Closed (fixed)
Project:
Drupal core
Version:
8.1.x-dev
Component:
migration system
Priority:
Critical
Category:
Bug report
Assigned:
Unassigned
Issue tags:
Reporter:
Created:
13 May 2016 at 16:31 UTC
Updated:
15 Jun 2016 at 17:14 UTC
Jump to comment: Most recent, Most recent file
Comments
Comment #2
alexpottI've run this 20 times locally and no fails :(
Comment #3
mikeryanAre there any stats suggesting how often it fails (1% of the time, 10%, etc.)? Would suggest how many times one might need to run the tests and expect to see at least one failure...
The failing test is for the message displayed at the end of the process - locally, I've got the page content it's testing preserved in files like Drupal_migrate_drupal_ui_Tests_d6_MigrateUpgrade6Test-10-20.html, is this captured (or can we capture) that on the testbot and see what the actual page content is?
Here's a (very) recent failure: https://www.drupal.org/pift-ci-job/285501
Comment #4
penyaskitoHappened again at https://www.drupal.org/pift-ci-job/286121
Comment #5
penyaskitoAlso #2225271: Migrate content type language settings from Drupal 6 & 7: https://www.drupal.org/pift-ci-job/285489
Comment #6
lokapujyaHappens here consistently. #2719171 Never fails locally.
Comment #7
alexpottDiscussed this with @dawehner - he noted that one of the things that might be introduced randomness into the test is that the what runs each batch step is random depending on time and memory usage.
Comment #8
alexpottlet's see it we can get it always to fail in 20 tests...
Comment #9
alexpottComment #11
alexpottMaybe just 40 is enough and we don't need to do the other test.
Comment #12
heddn#2682585: Rename MigrationCreationTrait as it no longer creates migrations - it configures them seems to fail consistently.
Comment #13
lokapujyaDo we have a way to do what @mikeryan requested?

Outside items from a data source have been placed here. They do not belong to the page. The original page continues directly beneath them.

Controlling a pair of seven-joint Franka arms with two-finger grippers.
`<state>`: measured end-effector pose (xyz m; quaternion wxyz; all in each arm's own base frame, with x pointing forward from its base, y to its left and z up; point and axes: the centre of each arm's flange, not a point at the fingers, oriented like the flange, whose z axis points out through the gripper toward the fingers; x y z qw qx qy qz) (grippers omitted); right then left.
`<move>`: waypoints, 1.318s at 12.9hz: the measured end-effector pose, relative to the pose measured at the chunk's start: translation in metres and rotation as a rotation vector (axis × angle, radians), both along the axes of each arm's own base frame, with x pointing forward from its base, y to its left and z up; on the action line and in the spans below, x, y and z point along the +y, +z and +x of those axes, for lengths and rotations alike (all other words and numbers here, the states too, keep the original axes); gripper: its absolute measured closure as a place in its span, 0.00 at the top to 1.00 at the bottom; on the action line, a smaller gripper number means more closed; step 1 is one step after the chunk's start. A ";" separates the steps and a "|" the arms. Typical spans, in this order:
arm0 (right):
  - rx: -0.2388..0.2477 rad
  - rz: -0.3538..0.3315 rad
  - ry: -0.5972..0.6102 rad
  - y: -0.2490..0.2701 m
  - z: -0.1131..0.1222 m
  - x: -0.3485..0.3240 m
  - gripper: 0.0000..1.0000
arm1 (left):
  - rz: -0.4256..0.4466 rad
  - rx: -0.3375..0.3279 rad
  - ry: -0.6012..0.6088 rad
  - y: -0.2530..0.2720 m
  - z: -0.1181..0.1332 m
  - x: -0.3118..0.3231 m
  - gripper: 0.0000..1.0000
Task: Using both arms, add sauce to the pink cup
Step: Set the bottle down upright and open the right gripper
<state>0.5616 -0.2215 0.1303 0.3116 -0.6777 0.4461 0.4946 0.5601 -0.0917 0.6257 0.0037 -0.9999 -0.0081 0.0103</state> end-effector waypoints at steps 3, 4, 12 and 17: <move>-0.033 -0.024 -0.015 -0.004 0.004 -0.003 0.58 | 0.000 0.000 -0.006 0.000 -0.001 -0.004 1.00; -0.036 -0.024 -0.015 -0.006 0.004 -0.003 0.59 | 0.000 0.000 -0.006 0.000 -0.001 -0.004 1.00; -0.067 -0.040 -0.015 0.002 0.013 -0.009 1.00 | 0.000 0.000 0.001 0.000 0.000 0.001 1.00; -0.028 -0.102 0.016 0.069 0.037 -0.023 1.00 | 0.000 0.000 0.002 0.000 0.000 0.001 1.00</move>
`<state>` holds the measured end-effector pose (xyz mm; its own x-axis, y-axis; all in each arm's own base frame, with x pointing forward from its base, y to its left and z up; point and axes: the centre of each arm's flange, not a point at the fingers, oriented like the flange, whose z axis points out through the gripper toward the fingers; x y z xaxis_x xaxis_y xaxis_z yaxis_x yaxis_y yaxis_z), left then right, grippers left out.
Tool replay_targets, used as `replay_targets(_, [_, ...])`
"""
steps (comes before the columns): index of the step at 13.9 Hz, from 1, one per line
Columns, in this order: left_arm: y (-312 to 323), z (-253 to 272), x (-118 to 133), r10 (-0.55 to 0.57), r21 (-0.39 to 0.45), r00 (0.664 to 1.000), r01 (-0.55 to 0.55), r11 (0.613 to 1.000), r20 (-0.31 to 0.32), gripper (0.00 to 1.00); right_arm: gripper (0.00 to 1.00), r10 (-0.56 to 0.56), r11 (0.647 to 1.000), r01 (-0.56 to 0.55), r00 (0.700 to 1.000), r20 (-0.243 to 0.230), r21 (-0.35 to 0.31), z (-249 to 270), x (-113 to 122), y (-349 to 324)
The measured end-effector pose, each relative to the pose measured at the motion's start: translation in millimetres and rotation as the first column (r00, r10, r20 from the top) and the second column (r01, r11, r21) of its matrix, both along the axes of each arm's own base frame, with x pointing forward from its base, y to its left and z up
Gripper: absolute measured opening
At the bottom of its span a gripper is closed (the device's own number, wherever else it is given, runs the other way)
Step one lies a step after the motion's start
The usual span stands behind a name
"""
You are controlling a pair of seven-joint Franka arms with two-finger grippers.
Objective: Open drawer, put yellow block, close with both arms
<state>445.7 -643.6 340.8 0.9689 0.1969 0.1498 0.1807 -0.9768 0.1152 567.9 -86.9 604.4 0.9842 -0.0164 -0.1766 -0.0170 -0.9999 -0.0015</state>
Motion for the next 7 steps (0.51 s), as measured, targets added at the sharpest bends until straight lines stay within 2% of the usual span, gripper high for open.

I think we basically need the debug output that we are able to get when running locally.
Oh, I forgot: The problem is we can't consistently reproduce it, NM.
Comment #15
lokapujyaSo, we CAN reproduce it on 8.1 easy. Now we need the debug so that we can see the HTML.
Comment #16
mpdonadioMoving this back to 8.1.x since that branch is showing random fails: https://www.drupal.org/pift-ci-job/289977
Defer to others whether that makes this a critical. It's easy now to ignore fails and work on other issues.
Comment #17
alexpottGiven the frequency and disruptive nature this is most certainly a critical.
Comment #18
claudiu.cristeaThis test failed twice with this error https://www.drupal.org/pift-ci-job/295763. It doesn't seem very random.
Comment #19
tetranz commentedIn case this helps, my test that @claudiu.cristea linked to above works on 8.2.x
I don't know if it's random but it worked on 8.1.x until I changed core/modules/field/tests/src/Kernel/Migrate/d7/MigrateFieldFormatterSettingsTest.php which added 'target_entity_type_id' => 'node' when creating comment types.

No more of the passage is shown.